These challenges, along with the application feature requirements, we knew that we needed an operational data store that can support low-latency access for both real-time and historical data with a flexible schema.
Where we started
The Ford Pro Intelligence platform offers a diverse range of features and services that cater to the diverse needs of our customers. To ensure flexibility in data access, we prioritize real-time reporting of vehicle status, event-based notifications, location services, and historical journey reconstruction. These capabilities necessitate a variety of data access methods to support both real-time and historical data access — all while maintaining low latency and high throughput to meet the demands of Ford customers.
Our starting point was an Apache Druid-based data warehouse that contained valuable historical data. While Apache Druid could handle high-throughput write traffic and generate reports, it was not able to support our low-latency API requirements or high data volumes. As a result, we started working with Google Cloud to explore our options.
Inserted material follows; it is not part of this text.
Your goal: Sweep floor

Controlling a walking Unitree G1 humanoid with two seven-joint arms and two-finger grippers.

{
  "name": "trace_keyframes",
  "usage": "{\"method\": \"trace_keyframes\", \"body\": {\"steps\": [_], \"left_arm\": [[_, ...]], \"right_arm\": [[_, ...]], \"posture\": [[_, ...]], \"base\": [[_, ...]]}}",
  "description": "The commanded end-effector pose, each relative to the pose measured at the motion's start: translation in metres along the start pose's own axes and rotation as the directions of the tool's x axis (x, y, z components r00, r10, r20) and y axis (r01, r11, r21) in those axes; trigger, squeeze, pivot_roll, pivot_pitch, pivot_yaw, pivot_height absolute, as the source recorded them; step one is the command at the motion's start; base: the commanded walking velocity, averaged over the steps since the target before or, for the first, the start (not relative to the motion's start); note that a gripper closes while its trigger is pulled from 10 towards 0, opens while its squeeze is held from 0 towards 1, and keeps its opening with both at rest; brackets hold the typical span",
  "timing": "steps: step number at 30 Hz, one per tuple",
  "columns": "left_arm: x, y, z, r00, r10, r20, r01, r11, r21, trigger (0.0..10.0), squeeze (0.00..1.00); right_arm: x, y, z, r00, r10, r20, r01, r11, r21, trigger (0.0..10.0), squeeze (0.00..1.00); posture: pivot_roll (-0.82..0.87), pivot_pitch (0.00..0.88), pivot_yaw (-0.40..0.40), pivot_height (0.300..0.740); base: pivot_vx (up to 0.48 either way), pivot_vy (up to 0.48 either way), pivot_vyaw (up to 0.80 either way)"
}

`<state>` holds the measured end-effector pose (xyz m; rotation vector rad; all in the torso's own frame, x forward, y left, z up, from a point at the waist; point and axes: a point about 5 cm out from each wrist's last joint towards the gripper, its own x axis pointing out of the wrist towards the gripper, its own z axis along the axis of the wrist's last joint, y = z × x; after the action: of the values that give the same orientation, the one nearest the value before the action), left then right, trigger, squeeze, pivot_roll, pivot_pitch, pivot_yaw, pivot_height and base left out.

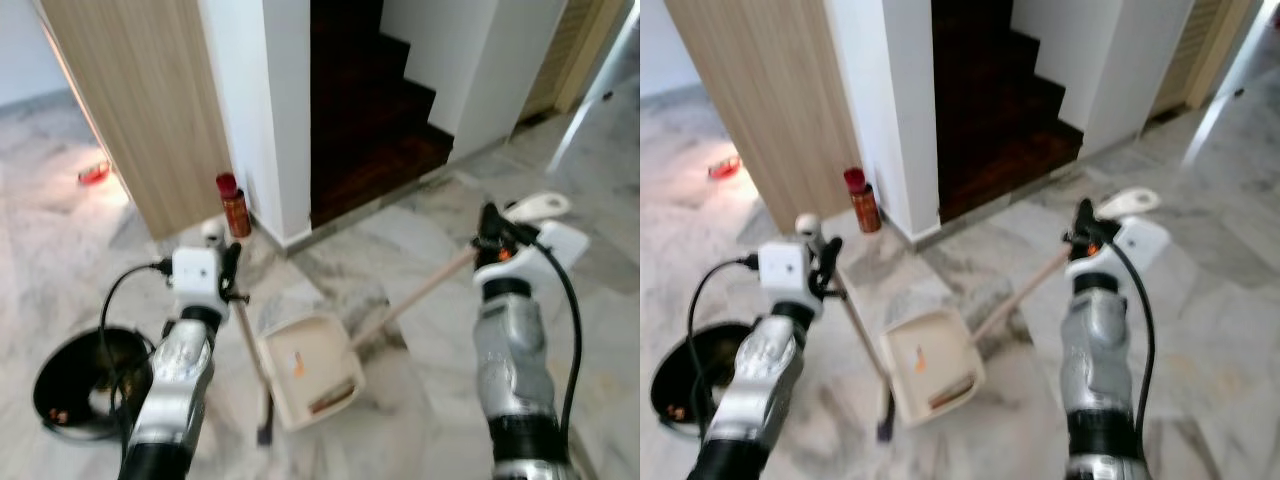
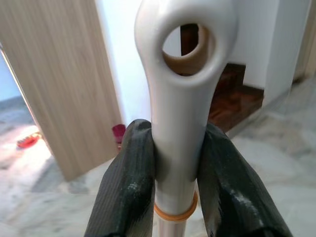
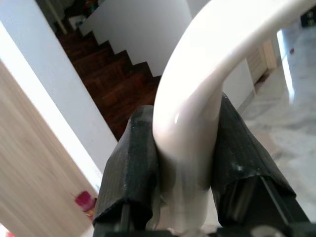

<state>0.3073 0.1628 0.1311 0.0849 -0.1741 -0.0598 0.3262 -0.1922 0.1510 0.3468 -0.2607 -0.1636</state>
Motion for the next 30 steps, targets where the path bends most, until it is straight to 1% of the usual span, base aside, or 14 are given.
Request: {"method": "trace_keyframes", "body": {"steps": [1, 3, 11, 13, 14, 20, 30], "left_arm": [[0.005, -0.005, 0.012, 0.998, -0.042, 0.044, 0.041, 0.999, 0.025, 10.0, 0.00], [0.008, -0.006, 0.014, 0.998, -0.047, 0.051, 0.046, 0.999, 0.025, 10.0, 0.00], [0.008, -0.006, 0.014, 0.998, -0.047, 0.051, 0.046, 0.999, 0.025, 10.0, 0.00], [0.009, -0.006, 0.015, 0.998, -0.044, 0.052, 0.043, 0.999, 0.030, 10.0, 0.00], [0.006, -0.005, 0.012, 0.998, -0.036, 0.045, 0.034, 0.999, 0.038, 10.0, 0.00], [0.002, 0.000, 0.009, 0.999, -0.021, 0.033, 0.019, 0.999, 0.046, 10.0, 0.00], [0.001, -0.003, 0.009, 0.999, -0.015, 0.039, 0.013, 0.999, 0.042, 10.0, 0.00]], "right_arm": [[-0.001, -0.007, 0.003, 0.998, -0.050, 0.032, 0.049, 0.999, 0.022, 10.0, 0.00], [-0.002, -0.008, 0.002, 0.998, -0.059, 0.030, 0.058, 0.998, 0.027, 10.0, 0.00], [-0.002, -0.008, 0.002, 0.998, -0.059, 0.030, 0.058, 0.998, 0.027, 10.0, 0.00], [0.001, -0.007, 0.003, 0.998, -0.051, 0.031, 0.050, 0.998, 0.029, 10.0, 0.00], [0.005, -0.006, 0.005, 0.999, -0.044, 0.030, 0.043, 0.999, 0.030, 10.0, 0.00], [0.004, -0.005, 0.002, 0.999, -0.043, 0.018, 0.042, 0.998, 0.035, 10.0, 0.00], [0.008, -0.004, 0.003, 0.999, -0.034, 0.015, 0.034, 0.999, 0.034, 10.0, 0.00]], "posture": [[0.03, 0.000, 0.090, 0.740], [0.03, 0.000, 0.092, 0.740], [0.03, 0.000, 0.092, 0.740], [0.03, 0.000, 0.084, 0.740], [0.03, 0.000, 0.081, 0.740], [0.03, 0.000, 0.066, 0.740], [0.03, 0.000, 0.054, 0.740]], "base": [[0.000, 0.319, 0.00], [0.000, 0.319, 0.25], [0.000, 0.319, 0.51], [0.000, 0.000, 0.00], [0.000, 0.000, 0.00], [0.000, 0.000, 0.00], [0.000, 0.000, 0.00]]}}
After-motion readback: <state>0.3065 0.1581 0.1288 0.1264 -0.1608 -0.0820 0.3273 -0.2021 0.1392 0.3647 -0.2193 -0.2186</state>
We began our search with BigQuery. We already used BigQuery for reporting, so this option would have given us a serverless, managed version of what we already had. While BigQuery was able to perform the queries we wanted, our API team raised concerns about latency and scale — we required single-digit millisecond latency with high throughput. We discussed putting a cache layer in front of BigQuery for faster service of the latest data but soon discovered that it wouldn't scale for the volume and variety of requests we wanted to offer our customers.
From there, we considered several alternative options, including Memorystore and PostgreSQL. While each of these solutions offered certain advantages, they did not meet some of our specific requirements in several key areas. We prioritized low-latency performance to ensure real-time processing of data and seamless user experiences. Flexibility, in terms of schema design, to accommodate our evolving data structures and wide column requirements was also a must. Scalability was another crucial factor as we anticipated significant growth in data volume and traffic over time.
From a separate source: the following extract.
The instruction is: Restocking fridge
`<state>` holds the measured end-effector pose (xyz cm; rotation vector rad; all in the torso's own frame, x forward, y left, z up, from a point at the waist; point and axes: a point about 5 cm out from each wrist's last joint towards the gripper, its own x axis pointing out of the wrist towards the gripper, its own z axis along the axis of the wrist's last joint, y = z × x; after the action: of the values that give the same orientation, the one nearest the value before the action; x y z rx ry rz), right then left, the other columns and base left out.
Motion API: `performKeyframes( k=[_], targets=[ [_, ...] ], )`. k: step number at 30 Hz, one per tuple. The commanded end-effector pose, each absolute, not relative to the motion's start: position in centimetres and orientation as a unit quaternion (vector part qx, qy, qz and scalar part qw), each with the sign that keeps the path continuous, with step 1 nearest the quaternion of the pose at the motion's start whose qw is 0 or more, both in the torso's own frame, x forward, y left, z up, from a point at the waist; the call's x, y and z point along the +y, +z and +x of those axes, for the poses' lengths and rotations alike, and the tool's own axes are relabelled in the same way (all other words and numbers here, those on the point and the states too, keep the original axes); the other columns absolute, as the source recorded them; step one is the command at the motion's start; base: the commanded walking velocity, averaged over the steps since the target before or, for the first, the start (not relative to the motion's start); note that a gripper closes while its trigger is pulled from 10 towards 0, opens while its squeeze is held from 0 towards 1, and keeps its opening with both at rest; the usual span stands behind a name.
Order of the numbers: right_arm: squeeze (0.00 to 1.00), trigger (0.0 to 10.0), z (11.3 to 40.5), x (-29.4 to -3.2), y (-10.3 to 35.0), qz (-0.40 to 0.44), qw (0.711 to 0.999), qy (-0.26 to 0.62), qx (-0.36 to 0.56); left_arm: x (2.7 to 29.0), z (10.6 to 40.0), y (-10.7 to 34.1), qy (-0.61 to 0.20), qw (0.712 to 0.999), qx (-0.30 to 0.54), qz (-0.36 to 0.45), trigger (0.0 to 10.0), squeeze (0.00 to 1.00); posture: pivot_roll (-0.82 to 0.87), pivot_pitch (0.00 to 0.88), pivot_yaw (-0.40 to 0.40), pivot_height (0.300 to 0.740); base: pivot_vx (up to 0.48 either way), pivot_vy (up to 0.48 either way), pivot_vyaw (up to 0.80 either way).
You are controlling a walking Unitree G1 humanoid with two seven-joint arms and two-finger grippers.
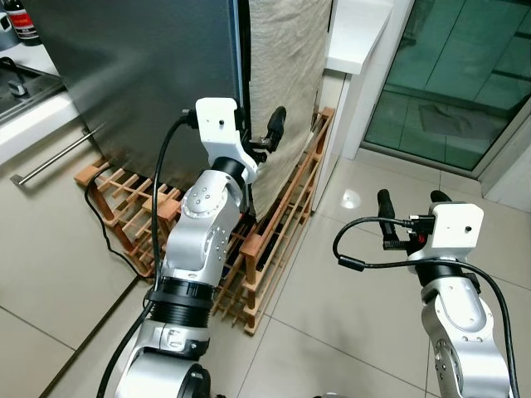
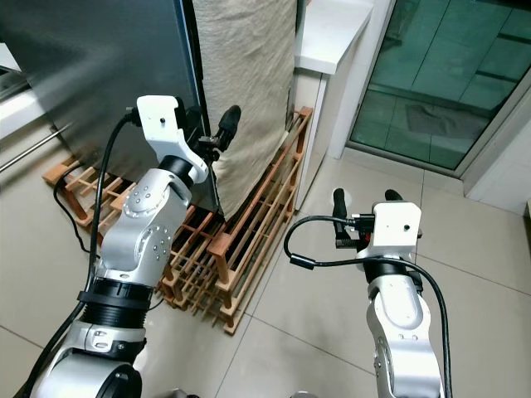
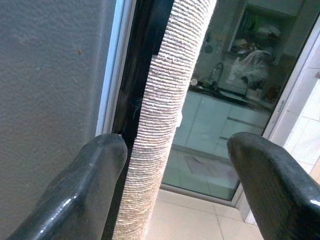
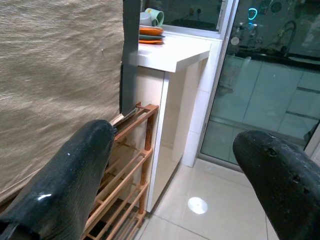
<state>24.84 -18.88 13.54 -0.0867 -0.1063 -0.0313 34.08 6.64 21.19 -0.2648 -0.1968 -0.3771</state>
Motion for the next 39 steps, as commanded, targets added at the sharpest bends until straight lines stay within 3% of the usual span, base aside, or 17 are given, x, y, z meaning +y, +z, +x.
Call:
performKeyframes(
  k=[1,7,13,17,20,21,24,29,34,38,39],
  targets=[
    [0.00,10.0,25.1,-18.9,13.7,-0.048,0.997,-0.013,-0.056,5.2,33.9,22.6,-0.225,0.959,-0.112,-0.129,10.0,0.00,-0.19,0.008,0.030,0.740,0.000,0.000,0.00],
    [0.00,10.0,25.2,-18.9,13.6,-0.049,0.997,-0.014,-0.058,4.2,34.4,22.5,-0.237,0.950,-0.075,-0.190,10.0,0.00,-0.19,0.000,0.033,0.740,0.000,0.000,0.00],
    [0.00,10.0,25.4,-18.8,13.6,-0.049,0.997,-0.015,-0.061,2.2,34.3,22.7,-0.291,0.941,-0.083,-0.148,10.0,0.00,-0.19,0.000,0.042,0.740,0.000,0.000,0.00],
    [0.00,10.0,25.5,-18.7,13.6,-0.047,0.997,-0.014,-0.062,0.1,32.5,23.9,-0.397,0.897,-0.104,-0.166,10.0,0.00,-0.19,0.000,0.046,0.740,0.000,0.000,0.00],
    [0.00,10.0,25.5,-18.7,13.6,-0.047,0.997,-0.014,-0.062,-0.1,32.1,24.1,-0.414,0.887,-0.109,-0.171,10.0,0.00,-0.19,0.000,0.046,0.740,0.000,0.000,0.00],
    [0.00,10.0,25.6,-18.6,13.7,-0.047,0.997,-0.013,-0.064,-0.6,31.1,24.8,-0.451,0.865,-0.120,-0.187,10.0,0.00,-0.19,0.000,0.049,0.740,0.000,0.000,0.00],
    [0.00,10.0,25.7,-18.5,13.7,-0.046,0.997,-0.013,-0.066,-0.9,30.4,25.2,-0.475,0.849,-0.129,-0.190,10.0,0.00,-0.19,0.000,0.051,0.740,0.000,0.000,0.00],
    [0.00,10.0,25.8,-18.4,13.9,-0.045,0.996,-0.016,-0.072,0.8,30.8,24.2,-0.438,0.877,-0.125,-0.153,10.0,0.00,-0.19,0.000,0.052,0.740,0.000,0.000,0.00],
    [0.00,10.0,24.6,-18.6,16.2,-0.031,0.990,-0.048,-0.130,7.2,31.0,22.5,-0.294,0.939,-0.132,-0.120,10.0,0.00,-0.17,0.002,0.055,0.740,0.000,0.000,0.00],
    [0.00,10.0,22.8,-18.9,17.4,-0.031,0.983,-0.071,-0.168,11.8,29.4,20.4,-0.180,0.972,-0.111,-0.100,10.0,0.00,-0.14,0.010,0.045,0.740,0.000,0.000,0.00],
    [0.00,10.0,22.8,-18.9,17.4,-0.031,0.983,-0.071,-0.168,11.8,29.4,20.4,-0.180,0.972,-0.111,-0.100,10.0,0.00,-0.14,0.010,0.045,0.740,0.000,0.000,0.00]
  ],
)
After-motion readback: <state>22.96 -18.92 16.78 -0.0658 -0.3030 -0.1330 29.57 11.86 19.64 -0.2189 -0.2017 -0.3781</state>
When we looked at Bigtable, its core features of scalable throughput and low latency made it a strong contender. NoSQL is an ideal option for creating a flexible schema, and Bigtable doesn't store empty values, which is great for our sparse data and cost optimization. Time-series data is also inherent to Bigtable's design; all data written is versioned with a timestamp, making it a naturally good fit for use cases with vehicle telemetry data. Bigtable also met our needs for an operational data store and analytics data source, allowing us to handle both of these workloads at scale on a single platform. In addition, Bigtable’s data lifecycle management features are specifically geared toward handling the time-oriented nature of vehicle telemetry data. The automated garbage collection policies use time and version as criteria for purging obsolete data effectively, enabling us to manage storage costs and reduce operational overhead.
In the end, the choice was obvious, and we decided to use Bigtable as our central vehicle telemetry data repository.
Ford Pro Telematics and Bigtable
We receive vehicle telemetry data as a protocol buffer to a passthrough service hosted on Compute Engine. We then push that data to Pub/Sub for Google-scale processing by a streaming Dataflow job that writes to Bigtable. Ford Pro customers can access data through our dashboard or an API for both historical lookback for things like journey construction and real-time access to see fleet status, position, and activity.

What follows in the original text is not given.